Are you taking in an in vitro context for preventing protein denaturation after protein isolation from for example E. coli or are you more worried about proteins in the context of the whole cell?

I'm no expert in the protein folding/conformation studies but from laboratory based prospective if you want to achieve denaturation for experimental purposes, you treat your samples with SDS and high heat (~ 100 oC for 10 min) to eliminate H-bonds and to get rid of disulphide bonds, you use a reducing agent such as beta-ME or DTT, which is commonly found in molecules such as Ab or cell surface receptors such as EGFR so obviously for western-blot experiments which you need your disulphide bridges to be preserved you do not use reducing agents but you still heat your samples and treat with SDS to get rid of the hydrogen bonds and linearalise your protein.

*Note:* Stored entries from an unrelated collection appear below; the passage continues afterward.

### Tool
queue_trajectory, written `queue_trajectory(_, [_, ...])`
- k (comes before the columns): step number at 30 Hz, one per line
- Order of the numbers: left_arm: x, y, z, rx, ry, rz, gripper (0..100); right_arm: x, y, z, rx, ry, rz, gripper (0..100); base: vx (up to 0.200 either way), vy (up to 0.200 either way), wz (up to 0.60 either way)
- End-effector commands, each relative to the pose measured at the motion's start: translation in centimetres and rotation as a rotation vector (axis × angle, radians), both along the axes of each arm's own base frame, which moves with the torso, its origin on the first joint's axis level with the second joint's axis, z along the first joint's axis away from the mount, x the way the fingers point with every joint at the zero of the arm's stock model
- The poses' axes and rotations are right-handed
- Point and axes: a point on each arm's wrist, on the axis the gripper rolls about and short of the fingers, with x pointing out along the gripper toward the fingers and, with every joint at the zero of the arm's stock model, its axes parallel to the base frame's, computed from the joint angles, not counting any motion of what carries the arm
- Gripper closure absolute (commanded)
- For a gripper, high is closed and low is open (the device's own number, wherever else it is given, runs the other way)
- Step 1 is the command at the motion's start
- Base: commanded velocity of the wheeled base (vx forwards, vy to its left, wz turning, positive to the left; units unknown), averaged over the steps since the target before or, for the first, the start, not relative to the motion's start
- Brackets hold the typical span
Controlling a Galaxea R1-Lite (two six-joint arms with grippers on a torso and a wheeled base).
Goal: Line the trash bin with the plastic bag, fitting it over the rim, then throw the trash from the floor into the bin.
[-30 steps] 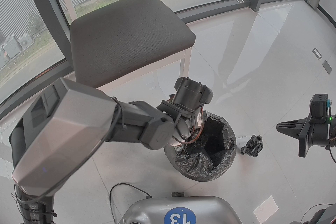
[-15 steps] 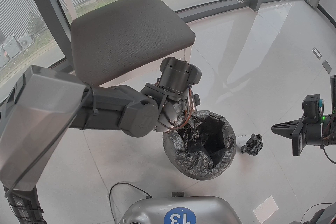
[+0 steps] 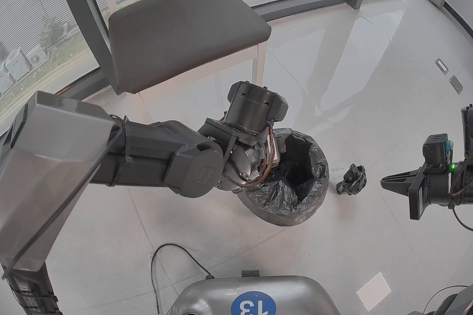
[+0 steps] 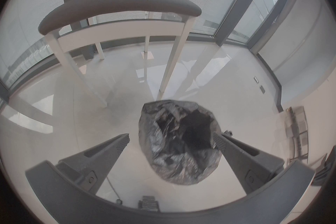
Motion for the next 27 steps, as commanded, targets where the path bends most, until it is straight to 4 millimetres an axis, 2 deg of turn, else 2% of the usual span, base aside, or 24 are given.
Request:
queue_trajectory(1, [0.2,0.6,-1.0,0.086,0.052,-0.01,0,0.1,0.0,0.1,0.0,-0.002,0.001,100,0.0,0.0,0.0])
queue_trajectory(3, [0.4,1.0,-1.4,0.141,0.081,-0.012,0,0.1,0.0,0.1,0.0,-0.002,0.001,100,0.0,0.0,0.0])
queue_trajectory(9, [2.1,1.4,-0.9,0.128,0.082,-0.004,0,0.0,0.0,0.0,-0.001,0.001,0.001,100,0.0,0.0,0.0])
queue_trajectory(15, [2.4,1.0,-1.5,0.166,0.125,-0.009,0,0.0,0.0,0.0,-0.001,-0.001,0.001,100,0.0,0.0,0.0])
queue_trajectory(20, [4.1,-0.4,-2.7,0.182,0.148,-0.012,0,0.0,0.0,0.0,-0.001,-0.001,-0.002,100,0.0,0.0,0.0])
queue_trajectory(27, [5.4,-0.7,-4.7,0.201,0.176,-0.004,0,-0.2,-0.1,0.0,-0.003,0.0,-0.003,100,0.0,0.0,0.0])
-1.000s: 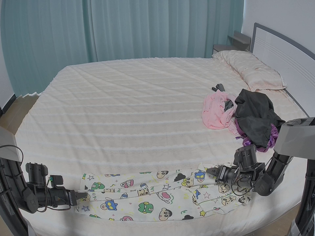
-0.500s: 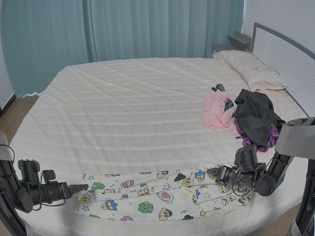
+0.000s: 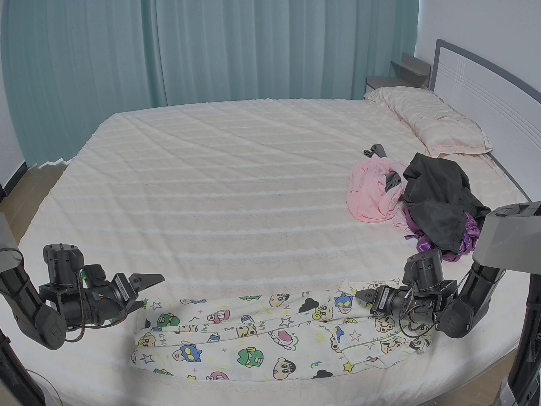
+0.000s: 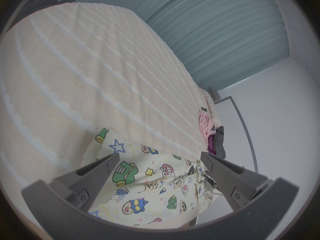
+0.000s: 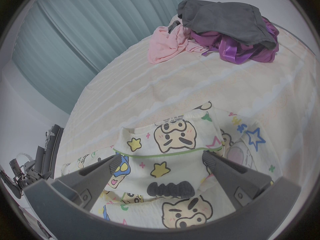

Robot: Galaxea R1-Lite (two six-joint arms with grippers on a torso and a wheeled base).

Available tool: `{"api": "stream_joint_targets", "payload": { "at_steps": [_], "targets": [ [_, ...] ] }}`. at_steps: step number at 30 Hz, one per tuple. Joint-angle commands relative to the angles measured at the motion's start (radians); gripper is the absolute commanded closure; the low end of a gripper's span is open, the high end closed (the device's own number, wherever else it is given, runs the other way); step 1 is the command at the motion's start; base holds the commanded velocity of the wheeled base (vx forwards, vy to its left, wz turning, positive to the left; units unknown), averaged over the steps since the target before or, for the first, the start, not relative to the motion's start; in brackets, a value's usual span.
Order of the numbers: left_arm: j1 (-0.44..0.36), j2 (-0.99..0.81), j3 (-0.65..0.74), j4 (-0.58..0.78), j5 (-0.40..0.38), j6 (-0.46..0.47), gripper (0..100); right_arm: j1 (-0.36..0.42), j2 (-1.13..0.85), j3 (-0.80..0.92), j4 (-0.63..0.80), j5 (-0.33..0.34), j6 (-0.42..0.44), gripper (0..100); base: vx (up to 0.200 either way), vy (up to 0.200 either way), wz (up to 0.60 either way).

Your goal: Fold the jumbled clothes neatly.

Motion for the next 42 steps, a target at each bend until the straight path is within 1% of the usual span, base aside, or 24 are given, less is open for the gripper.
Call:
{"api": "stream_joint_targets", "payload": {
  "at_steps": [1,2,3,4,6,9,12,19,25,27,29,31,33,34,36,39,42],
  "targets": [
    [-0.163,0.047,-0.04,0.004,0.152,-0.091,0,0.002,-0.001,0.0,0.0,0.0,0.0,0,0.0,0.0,0.0],
    [-0.186,0.056,-0.038,0.004,0.171,-0.1,0,0.002,-0.001,0.0,0.0,0.0,0.0,0,0.0,0.0,0.0],
    [-0.192,0.059,-0.038,0.004,0.175,-0.104,0,0.002,-0.001,0.0,0.0,0.0,0.0,0,0.0,0.0,0.0],
    [-0.228,0.075,-0.035,0.004,0.191,-0.123,0,0.002,-0.001,0.002,0.0,0.0,0.0,0,0.0,0.0,0.0],
    [-0.258,0.087,-0.024,0.004,0.194,-0.148,0,0.002,-0.001,0.007,0.0,0.0,0.0,0,0.0,0.0,0.0],
    [-0.298,0.105,0.009,0.004,0.197,-0.15,0,0.002,-0.001,0.011,0.0,0.0,-0.001,0,0.0,0.0,0.0],
    [-0.314,0.113,0.036,0.005,0.208,-0.147,0,0.003,-0.001,0.013,-0.004,0.0,-0.001,0,0.0,0.0,0.0],
    [-0.343,0.101,0.143,0.002,0.211,-0.125,0,0.005,0.004,0.042,-0.079,0.0,-0.004,0,0.0,0.0,0.0],
    [-0.373,0.09,0.206,0.002,0.212,-0.108,0,0.005,0.002,0.045,-0.082,0.0,-0.003,0,0.0,0.0,0.0],
    [-0.378,0.058,0.229,0.002,0.212,-0.108,0,0.005,0.002,0.045,-0.082,0.0,-0.003,0,0.0,0.0,0.0],
    [-0.378,-0.013,0.238,0.007,0.212,-0.111,0,0.005,0.002,0.045,-0.082,0.0,-0.003,0,0.0,0.0,0.0],
    [-0.367,-0.108,0.237,0.01,0.212,-0.113,0,0.005,0.002,0.045,-0.082,0.0,-0.003,0,0.0,0.0,0.0],
    [-0.364,-0.14,0.233,0.012,0.212,-0.114,0,0.005,0.002,0.045,-0.082,-0.001,-0.003,0,0.0,0.0,0.0],
    [-0.354,-0.191,0.229,0.015,0.214,-0.113,0,0.005,0.002,0.045,-0.082,-0.001,-0.003,0,0.0,0.0,0.0],
    [-0.323,-0.226,0.22,0.013,0.217,-0.11,0,0.005,0.002,0.048,-0.083,-0.001,-0.003,0,0.0,0.0,0.0],
    [-0.243,-0.226,0.18,0.016,0.217,-0.091,0,0.005,0.001,0.048,-0.083,-0.001,-0.003,0,0.0,0.0,0.0],
    [-0.153,-0.169,0.14,0.027,0.215,-0.035,0,0.006,0.001,0.048,-0.083,-0.001,-0.003,0,0.0,0.0,0.0]
  ]
}}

Based on this study, which used BSA and β-lactoglobulin, denaturation caused by high pressure is similar to that caused by the cleavage of hydrogen bonds with urea or guanidine hydrochloride so, yes, rapid changes in environmental conditions can have denaturing effects similar to chemical based agents.

If you are trying to prevent protein denaturation in a whole cell, then you need to treat them with cryo-preservation media containing usually 10% DMSO such as this. If you are working just with proteins alone, the best method is to work with your samples freshly prepared (lysed etc) and when isolating your proteins for future used, snap freeze them in liquid nitrogen and store at -80 oC. If your proteins are attached to beads such as GST-tagged proteins, then store your beads in a buffer congaing glycerol and put at -20 oC. I use 50% glycerol (v/v) and it works well for me! If however this response does not answer your particular question or concern, please edit and elaborate on what exactly you are worried about in your line of work and I shall modify my response accordingly. Hope this helped in some way!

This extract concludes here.